Records from a data source
────
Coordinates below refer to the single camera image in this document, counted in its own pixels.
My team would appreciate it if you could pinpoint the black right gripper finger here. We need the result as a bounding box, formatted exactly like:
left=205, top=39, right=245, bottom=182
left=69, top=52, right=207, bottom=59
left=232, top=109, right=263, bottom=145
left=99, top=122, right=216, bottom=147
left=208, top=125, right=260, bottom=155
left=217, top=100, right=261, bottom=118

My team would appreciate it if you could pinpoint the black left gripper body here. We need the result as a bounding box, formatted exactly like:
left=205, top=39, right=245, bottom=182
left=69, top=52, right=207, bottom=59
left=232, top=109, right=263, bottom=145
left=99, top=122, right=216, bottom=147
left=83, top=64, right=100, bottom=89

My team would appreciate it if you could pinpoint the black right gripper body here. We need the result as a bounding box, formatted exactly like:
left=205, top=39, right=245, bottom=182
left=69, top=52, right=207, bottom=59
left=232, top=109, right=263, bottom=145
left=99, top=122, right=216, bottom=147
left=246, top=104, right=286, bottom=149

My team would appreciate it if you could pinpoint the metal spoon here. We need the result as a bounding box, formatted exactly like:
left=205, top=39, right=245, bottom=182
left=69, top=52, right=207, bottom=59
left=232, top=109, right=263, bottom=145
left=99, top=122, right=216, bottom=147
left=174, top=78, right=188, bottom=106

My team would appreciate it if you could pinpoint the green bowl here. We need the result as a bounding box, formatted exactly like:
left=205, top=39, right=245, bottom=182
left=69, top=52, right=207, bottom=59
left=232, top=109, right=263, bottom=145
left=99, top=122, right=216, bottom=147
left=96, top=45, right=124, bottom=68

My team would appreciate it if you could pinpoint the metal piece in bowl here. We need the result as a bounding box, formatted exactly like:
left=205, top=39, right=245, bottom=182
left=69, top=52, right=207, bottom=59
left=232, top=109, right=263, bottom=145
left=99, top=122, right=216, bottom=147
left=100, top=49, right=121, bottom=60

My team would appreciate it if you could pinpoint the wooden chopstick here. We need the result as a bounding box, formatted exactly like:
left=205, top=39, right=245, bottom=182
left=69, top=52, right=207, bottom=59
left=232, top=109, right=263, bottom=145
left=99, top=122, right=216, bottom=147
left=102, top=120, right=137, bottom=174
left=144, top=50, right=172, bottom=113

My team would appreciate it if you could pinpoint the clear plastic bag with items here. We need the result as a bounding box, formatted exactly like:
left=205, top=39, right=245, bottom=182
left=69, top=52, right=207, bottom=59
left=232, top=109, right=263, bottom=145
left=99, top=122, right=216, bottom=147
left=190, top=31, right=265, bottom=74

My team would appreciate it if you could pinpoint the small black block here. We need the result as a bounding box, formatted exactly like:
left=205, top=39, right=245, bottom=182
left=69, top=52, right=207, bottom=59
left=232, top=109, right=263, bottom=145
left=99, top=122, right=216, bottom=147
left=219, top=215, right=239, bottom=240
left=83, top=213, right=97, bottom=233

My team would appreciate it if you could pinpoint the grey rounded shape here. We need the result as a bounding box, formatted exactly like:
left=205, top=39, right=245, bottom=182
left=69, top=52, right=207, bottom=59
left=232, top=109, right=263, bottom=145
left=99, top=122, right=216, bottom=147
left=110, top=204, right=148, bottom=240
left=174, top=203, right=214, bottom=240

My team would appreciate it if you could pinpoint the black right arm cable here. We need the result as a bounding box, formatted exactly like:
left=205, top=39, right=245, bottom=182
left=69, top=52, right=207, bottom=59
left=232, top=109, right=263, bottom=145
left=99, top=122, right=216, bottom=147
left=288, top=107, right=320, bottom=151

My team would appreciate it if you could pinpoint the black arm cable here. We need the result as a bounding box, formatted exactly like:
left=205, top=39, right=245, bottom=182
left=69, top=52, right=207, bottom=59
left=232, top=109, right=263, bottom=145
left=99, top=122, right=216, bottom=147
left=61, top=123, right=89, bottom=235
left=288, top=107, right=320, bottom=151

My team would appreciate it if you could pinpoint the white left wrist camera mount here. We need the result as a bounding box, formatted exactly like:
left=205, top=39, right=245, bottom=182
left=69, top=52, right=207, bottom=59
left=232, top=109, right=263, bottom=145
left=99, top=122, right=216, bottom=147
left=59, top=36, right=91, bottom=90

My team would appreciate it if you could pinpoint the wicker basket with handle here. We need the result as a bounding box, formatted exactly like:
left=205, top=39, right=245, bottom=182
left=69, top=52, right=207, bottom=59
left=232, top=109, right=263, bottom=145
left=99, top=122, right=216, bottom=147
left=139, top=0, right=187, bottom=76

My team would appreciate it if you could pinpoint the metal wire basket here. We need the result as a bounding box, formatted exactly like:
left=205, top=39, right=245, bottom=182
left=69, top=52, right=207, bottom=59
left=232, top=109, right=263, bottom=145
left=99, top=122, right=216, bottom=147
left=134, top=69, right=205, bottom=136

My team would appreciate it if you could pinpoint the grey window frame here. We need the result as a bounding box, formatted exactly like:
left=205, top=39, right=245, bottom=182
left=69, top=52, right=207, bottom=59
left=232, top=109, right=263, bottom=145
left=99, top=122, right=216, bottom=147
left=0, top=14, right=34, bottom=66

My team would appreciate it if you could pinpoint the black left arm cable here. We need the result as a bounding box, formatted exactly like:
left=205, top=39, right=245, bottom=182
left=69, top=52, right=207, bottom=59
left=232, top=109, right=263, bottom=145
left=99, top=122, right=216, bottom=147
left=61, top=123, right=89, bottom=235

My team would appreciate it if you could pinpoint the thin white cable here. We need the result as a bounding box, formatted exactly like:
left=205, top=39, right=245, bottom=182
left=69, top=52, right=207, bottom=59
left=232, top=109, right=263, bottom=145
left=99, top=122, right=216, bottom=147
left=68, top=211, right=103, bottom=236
────
### Your task
Reproduce each of the records word for word.

### Completed exercise
Coordinates below refer to the single camera image in this document, counted in its own pixels.
My team would appreciate it if you could pinpoint the black right gripper finger here. We need the result as a bounding box, formatted exactly like:
left=205, top=39, right=245, bottom=182
left=69, top=52, right=207, bottom=59
left=232, top=109, right=263, bottom=145
left=99, top=122, right=216, bottom=147
left=208, top=125, right=260, bottom=155
left=217, top=100, right=261, bottom=118

My team would appreciate it if you could pinpoint the black left gripper body here. We need the result as a bounding box, formatted exactly like:
left=205, top=39, right=245, bottom=182
left=69, top=52, right=207, bottom=59
left=232, top=109, right=263, bottom=145
left=99, top=122, right=216, bottom=147
left=83, top=64, right=100, bottom=89

My team would appreciate it if you could pinpoint the black right gripper body here. We need the result as a bounding box, formatted exactly like:
left=205, top=39, right=245, bottom=182
left=69, top=52, right=207, bottom=59
left=232, top=109, right=263, bottom=145
left=99, top=122, right=216, bottom=147
left=246, top=104, right=286, bottom=149

My team would appreciate it if you could pinpoint the metal spoon here. We need the result as a bounding box, formatted exactly like:
left=205, top=39, right=245, bottom=182
left=69, top=52, right=207, bottom=59
left=232, top=109, right=263, bottom=145
left=99, top=122, right=216, bottom=147
left=174, top=78, right=188, bottom=106

My team would appreciate it if you could pinpoint the green bowl here. We need the result as a bounding box, formatted exactly like:
left=205, top=39, right=245, bottom=182
left=69, top=52, right=207, bottom=59
left=232, top=109, right=263, bottom=145
left=99, top=122, right=216, bottom=147
left=96, top=45, right=124, bottom=68

My team would appreciate it if you could pinpoint the metal piece in bowl here. We need the result as a bounding box, formatted exactly like:
left=205, top=39, right=245, bottom=182
left=69, top=52, right=207, bottom=59
left=232, top=109, right=263, bottom=145
left=99, top=122, right=216, bottom=147
left=100, top=49, right=121, bottom=60

My team would appreciate it if you could pinpoint the wooden chopstick here. We need the result as a bounding box, formatted exactly like:
left=205, top=39, right=245, bottom=182
left=69, top=52, right=207, bottom=59
left=232, top=109, right=263, bottom=145
left=99, top=122, right=216, bottom=147
left=102, top=120, right=137, bottom=174
left=144, top=50, right=172, bottom=113

My team would appreciate it if you could pinpoint the clear plastic bag with items here. We need the result as a bounding box, formatted exactly like:
left=205, top=39, right=245, bottom=182
left=69, top=52, right=207, bottom=59
left=232, top=109, right=263, bottom=145
left=99, top=122, right=216, bottom=147
left=190, top=31, right=265, bottom=74

My team would appreciate it if you could pinpoint the small black block here. We need the result as a bounding box, formatted exactly like:
left=205, top=39, right=245, bottom=182
left=69, top=52, right=207, bottom=59
left=232, top=109, right=263, bottom=145
left=99, top=122, right=216, bottom=147
left=219, top=215, right=239, bottom=240
left=83, top=213, right=97, bottom=233

My team would appreciate it if you could pinpoint the grey rounded shape here. We need the result as a bounding box, formatted exactly like:
left=205, top=39, right=245, bottom=182
left=69, top=52, right=207, bottom=59
left=232, top=109, right=263, bottom=145
left=99, top=122, right=216, bottom=147
left=110, top=204, right=148, bottom=240
left=174, top=203, right=214, bottom=240

My team would appreciate it if you could pinpoint the black right arm cable here. We need the result as a bounding box, formatted exactly like:
left=205, top=39, right=245, bottom=182
left=69, top=52, right=207, bottom=59
left=232, top=109, right=263, bottom=145
left=99, top=122, right=216, bottom=147
left=288, top=107, right=320, bottom=151

My team would appreciate it if you could pinpoint the black arm cable here. We need the result as a bounding box, formatted exactly like:
left=205, top=39, right=245, bottom=182
left=69, top=52, right=207, bottom=59
left=232, top=109, right=263, bottom=145
left=99, top=122, right=216, bottom=147
left=61, top=123, right=89, bottom=235
left=288, top=107, right=320, bottom=151

My team would appreciate it if you could pinpoint the white left wrist camera mount here. We need the result as a bounding box, formatted exactly like:
left=205, top=39, right=245, bottom=182
left=69, top=52, right=207, bottom=59
left=232, top=109, right=263, bottom=145
left=99, top=122, right=216, bottom=147
left=59, top=36, right=91, bottom=90

My team would appreciate it if you could pinpoint the wicker basket with handle here. We need the result as a bounding box, formatted exactly like:
left=205, top=39, right=245, bottom=182
left=69, top=52, right=207, bottom=59
left=232, top=109, right=263, bottom=145
left=99, top=122, right=216, bottom=147
left=139, top=0, right=187, bottom=76

My team would appreciate it if you could pinpoint the metal wire basket here. We need the result as a bounding box, formatted exactly like:
left=205, top=39, right=245, bottom=182
left=69, top=52, right=207, bottom=59
left=232, top=109, right=263, bottom=145
left=99, top=122, right=216, bottom=147
left=134, top=69, right=205, bottom=136

My team would appreciate it if you could pinpoint the grey window frame here. We need the result as a bounding box, formatted exactly like:
left=205, top=39, right=245, bottom=182
left=69, top=52, right=207, bottom=59
left=232, top=109, right=263, bottom=145
left=99, top=122, right=216, bottom=147
left=0, top=14, right=34, bottom=66

My team would appreciate it if you could pinpoint the black left arm cable here. We need the result as a bounding box, formatted exactly like:
left=205, top=39, right=245, bottom=182
left=69, top=52, right=207, bottom=59
left=232, top=109, right=263, bottom=145
left=99, top=122, right=216, bottom=147
left=61, top=123, right=89, bottom=235

My team would appreciate it if you could pinpoint the thin white cable here. We need the result as a bounding box, formatted exactly like:
left=205, top=39, right=245, bottom=182
left=69, top=52, right=207, bottom=59
left=232, top=109, right=263, bottom=145
left=99, top=122, right=216, bottom=147
left=68, top=211, right=103, bottom=236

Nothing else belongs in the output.